[[ Source data, beginning ]]
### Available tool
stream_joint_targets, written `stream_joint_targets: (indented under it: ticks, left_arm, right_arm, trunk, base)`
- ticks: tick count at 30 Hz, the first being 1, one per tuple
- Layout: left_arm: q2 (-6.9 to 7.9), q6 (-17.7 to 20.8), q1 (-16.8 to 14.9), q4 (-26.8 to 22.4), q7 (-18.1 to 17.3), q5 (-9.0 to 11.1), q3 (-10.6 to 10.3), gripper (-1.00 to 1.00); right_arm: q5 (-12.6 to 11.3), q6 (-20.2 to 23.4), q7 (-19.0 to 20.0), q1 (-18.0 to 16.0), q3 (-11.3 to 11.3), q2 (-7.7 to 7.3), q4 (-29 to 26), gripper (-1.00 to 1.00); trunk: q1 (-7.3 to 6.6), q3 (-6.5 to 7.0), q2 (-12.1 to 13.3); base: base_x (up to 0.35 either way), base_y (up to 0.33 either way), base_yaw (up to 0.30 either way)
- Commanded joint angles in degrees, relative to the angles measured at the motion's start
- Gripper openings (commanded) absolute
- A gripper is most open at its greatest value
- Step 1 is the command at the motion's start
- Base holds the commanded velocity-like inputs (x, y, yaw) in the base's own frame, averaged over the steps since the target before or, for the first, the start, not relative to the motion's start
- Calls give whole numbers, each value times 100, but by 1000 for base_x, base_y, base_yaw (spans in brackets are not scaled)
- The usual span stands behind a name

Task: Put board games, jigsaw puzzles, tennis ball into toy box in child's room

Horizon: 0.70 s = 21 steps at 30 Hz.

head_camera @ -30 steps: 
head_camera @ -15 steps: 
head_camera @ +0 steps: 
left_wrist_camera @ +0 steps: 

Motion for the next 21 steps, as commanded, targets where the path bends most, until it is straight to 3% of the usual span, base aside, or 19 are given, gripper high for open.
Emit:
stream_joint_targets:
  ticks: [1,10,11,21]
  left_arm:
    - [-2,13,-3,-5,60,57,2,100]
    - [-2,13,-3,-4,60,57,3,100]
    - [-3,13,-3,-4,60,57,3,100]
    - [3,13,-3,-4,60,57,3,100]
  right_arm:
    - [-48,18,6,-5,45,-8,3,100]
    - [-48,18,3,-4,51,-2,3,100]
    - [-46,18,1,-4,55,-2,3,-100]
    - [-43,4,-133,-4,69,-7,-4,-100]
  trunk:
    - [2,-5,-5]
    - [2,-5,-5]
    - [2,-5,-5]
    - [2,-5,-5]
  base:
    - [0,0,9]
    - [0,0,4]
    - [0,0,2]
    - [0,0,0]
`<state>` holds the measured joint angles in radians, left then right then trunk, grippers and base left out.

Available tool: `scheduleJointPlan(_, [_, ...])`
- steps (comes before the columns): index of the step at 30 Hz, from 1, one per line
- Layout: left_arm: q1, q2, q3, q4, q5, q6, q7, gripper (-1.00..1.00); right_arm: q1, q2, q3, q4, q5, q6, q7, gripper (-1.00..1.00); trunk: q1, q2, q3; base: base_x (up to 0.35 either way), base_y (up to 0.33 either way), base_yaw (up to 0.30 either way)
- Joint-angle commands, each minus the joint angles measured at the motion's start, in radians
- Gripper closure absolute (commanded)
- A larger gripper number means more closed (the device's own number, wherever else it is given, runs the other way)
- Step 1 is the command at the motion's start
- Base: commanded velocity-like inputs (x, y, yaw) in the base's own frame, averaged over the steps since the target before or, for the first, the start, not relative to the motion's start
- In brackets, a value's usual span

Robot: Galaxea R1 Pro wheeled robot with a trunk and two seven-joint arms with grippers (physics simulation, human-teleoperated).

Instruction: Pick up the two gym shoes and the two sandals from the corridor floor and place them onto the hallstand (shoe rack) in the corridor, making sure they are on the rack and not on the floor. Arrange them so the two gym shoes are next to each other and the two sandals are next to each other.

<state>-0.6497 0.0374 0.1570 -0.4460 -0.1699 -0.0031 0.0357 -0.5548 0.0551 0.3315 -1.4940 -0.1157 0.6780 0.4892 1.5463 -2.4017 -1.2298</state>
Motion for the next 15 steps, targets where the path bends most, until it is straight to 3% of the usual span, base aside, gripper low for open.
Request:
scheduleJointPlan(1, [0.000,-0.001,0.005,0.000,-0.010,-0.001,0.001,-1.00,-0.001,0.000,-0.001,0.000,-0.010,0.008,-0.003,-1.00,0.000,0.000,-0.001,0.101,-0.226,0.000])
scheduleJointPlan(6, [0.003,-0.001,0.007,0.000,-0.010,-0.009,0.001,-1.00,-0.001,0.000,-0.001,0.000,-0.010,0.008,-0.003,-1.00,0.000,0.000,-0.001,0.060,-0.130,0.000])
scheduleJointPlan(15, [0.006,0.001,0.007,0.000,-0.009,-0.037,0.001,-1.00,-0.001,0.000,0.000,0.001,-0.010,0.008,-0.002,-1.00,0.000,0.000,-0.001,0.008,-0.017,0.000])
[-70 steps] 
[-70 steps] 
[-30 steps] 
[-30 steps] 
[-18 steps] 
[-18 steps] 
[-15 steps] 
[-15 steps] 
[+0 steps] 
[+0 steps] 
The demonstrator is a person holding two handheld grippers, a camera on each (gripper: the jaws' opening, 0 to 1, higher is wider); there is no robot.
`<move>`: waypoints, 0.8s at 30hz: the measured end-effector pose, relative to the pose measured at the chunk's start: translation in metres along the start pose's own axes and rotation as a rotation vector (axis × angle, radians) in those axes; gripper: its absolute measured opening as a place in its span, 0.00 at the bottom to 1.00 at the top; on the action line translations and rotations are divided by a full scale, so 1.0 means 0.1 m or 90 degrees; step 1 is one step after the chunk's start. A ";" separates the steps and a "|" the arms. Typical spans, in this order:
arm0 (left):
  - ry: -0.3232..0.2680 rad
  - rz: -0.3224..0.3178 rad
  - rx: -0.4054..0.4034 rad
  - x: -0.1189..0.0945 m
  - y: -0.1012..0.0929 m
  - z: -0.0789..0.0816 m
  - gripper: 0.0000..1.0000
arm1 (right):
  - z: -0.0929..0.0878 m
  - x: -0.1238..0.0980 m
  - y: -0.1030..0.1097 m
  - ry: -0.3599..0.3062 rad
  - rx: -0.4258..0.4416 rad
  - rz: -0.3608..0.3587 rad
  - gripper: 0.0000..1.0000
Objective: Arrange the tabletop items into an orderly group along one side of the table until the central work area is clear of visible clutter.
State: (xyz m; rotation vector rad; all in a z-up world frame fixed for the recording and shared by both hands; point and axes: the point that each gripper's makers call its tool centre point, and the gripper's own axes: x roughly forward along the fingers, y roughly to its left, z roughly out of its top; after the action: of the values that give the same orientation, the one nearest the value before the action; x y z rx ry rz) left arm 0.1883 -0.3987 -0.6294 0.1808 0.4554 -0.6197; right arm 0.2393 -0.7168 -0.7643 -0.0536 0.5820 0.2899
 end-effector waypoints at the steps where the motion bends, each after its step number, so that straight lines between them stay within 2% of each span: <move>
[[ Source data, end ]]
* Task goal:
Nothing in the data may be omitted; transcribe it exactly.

* Output for this task:
### Available tool
stream_joint_targets, written `stream_joint_targets: (indented under it: ticks, left_arm, right_arm, trunk, base)`
- ticks: tick count at 30 Hz, the first being 1, one per tuple
- Layout: left_arm: q2 (-6.9 to 7.9), q6 (-17.7 to 20.8), q1 (-16.8 to 14.9), q4 (-26.8 to 22.4), q7 (-18.1 to 17.3), q5 (-9.0 to 11.1), q3 (-10.6 to 10.3), gripper (-1.00 to 1.00); right_arm: q5 (-12.6 to 11.3), q6 (-20.2 to 23.4), q7 (-19.0 to 20.0), q1 (-18.0 to 16.0), q3 (-11.3 to 11.3), q2 (-7.7 to 7.3), q4 (-29 to 26), gripper (-1.00 to 1.00); trunk: q1 (-7.3 to 6.6), q3 (-6.5 to 7.0), q2 (-12.1 to 13.3); base: base_x (up to 0.35 either way), base_y (up to 0.33 either way), base_yaw (up to 0.30 either way)
- Commanded joint angles in degrees, relative to the angles measured at the motion's start
- Gripper openings (commanded) absolute
- A gripper is most open at its greatest value
- Step 1 is the command at the motion's start
- Base holds the commanded velocity-like inputs (x, y, yaw) in the base's own frame, averaged over the steps since the target before or, for the first, the start, not relative to the motion's start
- Calls give whole numbers, each value times 100, but by 1000 for base_x, base_y, base_yaw (spans in brackets are not scaled)
- The usual span stands behind a name

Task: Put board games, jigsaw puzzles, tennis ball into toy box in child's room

Horizon: 0.70 s = 21 steps at 30 Hz.

head_camera @ -30 steps: 
head_camera @ -15 steps: 
head_camera @ +0 steps: 
left_wrist_camera @ +0 steps: 

Motion for the next 21 steps, as commanded, targets where the path bends most, until it is straight to 3% of the usual span, base aside, or 19 are given, gripper high for open.
Emit:
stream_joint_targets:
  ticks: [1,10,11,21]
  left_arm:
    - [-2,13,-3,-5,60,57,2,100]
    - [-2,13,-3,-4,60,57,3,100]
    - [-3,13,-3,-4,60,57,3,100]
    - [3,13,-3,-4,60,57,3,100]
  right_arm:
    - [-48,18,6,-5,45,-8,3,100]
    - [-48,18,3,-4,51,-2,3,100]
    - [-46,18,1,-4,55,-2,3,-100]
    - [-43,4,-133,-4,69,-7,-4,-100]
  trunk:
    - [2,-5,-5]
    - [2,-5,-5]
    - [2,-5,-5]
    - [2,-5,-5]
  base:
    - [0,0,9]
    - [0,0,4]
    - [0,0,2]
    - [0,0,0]
`<state>` holds the measured joint angles in radians, left then right then trunk, grippers and base left out.

Available tool: `scheduleJointPlan(_, [_, ...])`
- steps (comes before the columns): index of the step at 30 Hz, from 1, one per line
- Layout: left_arm: q1, q2, q3, q4, q5, q6, q7, gripper (-1.00..1.00); right_arm: q1, q2, q3, q4, q5, q6, q7, gripper (-1.00..1.00); trunk: q1, q2, q3; base: base_x (up to 0.35 either way), base_y (up to 0.33 either way), base_yaw (up to 0.30 either way)
- Joint-angle commands, each minus the joint angles measured at the motion's start, in radians
- Gripper closure absolute (commanded)
- A larger gripper number means more closed (the device's own number, wherever else it is given, runs the other way)
- Step 1 is the command at the motion's start
- Base: commanded velocity-like inputs (x, y, yaw) in the base's own frame, averaged over the steps since the target before or, for the first, the start, not relative to the motion's start
- In brackets, a value's usual span

Robot: Galaxea R1 Pro wheeled robot with a trunk and two seven-joint arms with grippers (physics simulation, human-teleoperated).

Instruction: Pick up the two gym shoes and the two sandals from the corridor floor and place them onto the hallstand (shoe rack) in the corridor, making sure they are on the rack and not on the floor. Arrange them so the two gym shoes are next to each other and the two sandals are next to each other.

<state>-0.6497 0.0374 0.1570 -0.4460 -0.1699 -0.0031 0.0357 -0.5548 0.0551 0.3315 -1.4940 -0.1157 0.6780 0.4892 1.5463 -2.4017 -1.2298</state>
Motion for the next 15 steps, targets where the path bends most, until it is straight to 3% of the usual span, base aside, gripper low for open.
Request:
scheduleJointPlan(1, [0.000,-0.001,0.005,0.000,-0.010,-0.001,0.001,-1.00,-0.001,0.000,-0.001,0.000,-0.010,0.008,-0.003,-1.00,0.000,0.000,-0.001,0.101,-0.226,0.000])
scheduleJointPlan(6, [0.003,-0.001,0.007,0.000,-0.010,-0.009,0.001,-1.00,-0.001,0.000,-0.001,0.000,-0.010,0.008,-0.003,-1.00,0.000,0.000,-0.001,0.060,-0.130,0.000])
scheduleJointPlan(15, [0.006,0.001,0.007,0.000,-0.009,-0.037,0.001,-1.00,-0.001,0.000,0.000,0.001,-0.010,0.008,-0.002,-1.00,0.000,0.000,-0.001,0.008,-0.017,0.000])
[-70 steps] 
[-70 steps] 
[-30 steps] 
[-30 steps] 
[-18 steps] 
[-18 steps] 
[-15 steps] 
[-15 steps] 
[+0 steps] 
[+0 steps] 
The demonstrator is a person holding two handheld grippers, a camera on each (gripper: the jaws' opening, 0 to 1, higher is wider); there is no robot.
`<move>`: waypoints, 0.8s at 30hz: the measured end-effector pose, relative to the pose measured at the chunk's start: translation in metres along the start pose's own axes and rotation as a rotation vector (axis × angle, radians) in those axes; gripper: its absolute measured opening as a place in its span, 0.00 at the bottom to 1.00 at the top; on the action line translations and rotations are divided by a full scale, so 1.0 means 0.1 m or 90 degrees; step 1 is one step after the chunk's start. A ";" separates the steps and a "|" the arms. Typical spans, in this order:
arm0 (left):
  - ry: -0.3232..0.2680 rad
  - rz: -0.3224..0.3178 rad
  - rx: -0.4054..0.4034 rad
  - x: -0.1189..0.0945 m
  - y: -0.1012..0.0929 m
  - z: -0.0789..0.0816 m
  - gripper: 0.0000..1.0000
arm1 (right):
  - z: -0.0929..0.0878 m
  - x: -0.1238..0.0980 m
  - y: -0.1030..0.1097 m
  - ry: -0.3599..0.3062 rad
  - rx: -0.4258..0.4416 rad
  - rz: -0.3608..0.3587 rad
  - gripper: 0.0000..1.0000
Objective: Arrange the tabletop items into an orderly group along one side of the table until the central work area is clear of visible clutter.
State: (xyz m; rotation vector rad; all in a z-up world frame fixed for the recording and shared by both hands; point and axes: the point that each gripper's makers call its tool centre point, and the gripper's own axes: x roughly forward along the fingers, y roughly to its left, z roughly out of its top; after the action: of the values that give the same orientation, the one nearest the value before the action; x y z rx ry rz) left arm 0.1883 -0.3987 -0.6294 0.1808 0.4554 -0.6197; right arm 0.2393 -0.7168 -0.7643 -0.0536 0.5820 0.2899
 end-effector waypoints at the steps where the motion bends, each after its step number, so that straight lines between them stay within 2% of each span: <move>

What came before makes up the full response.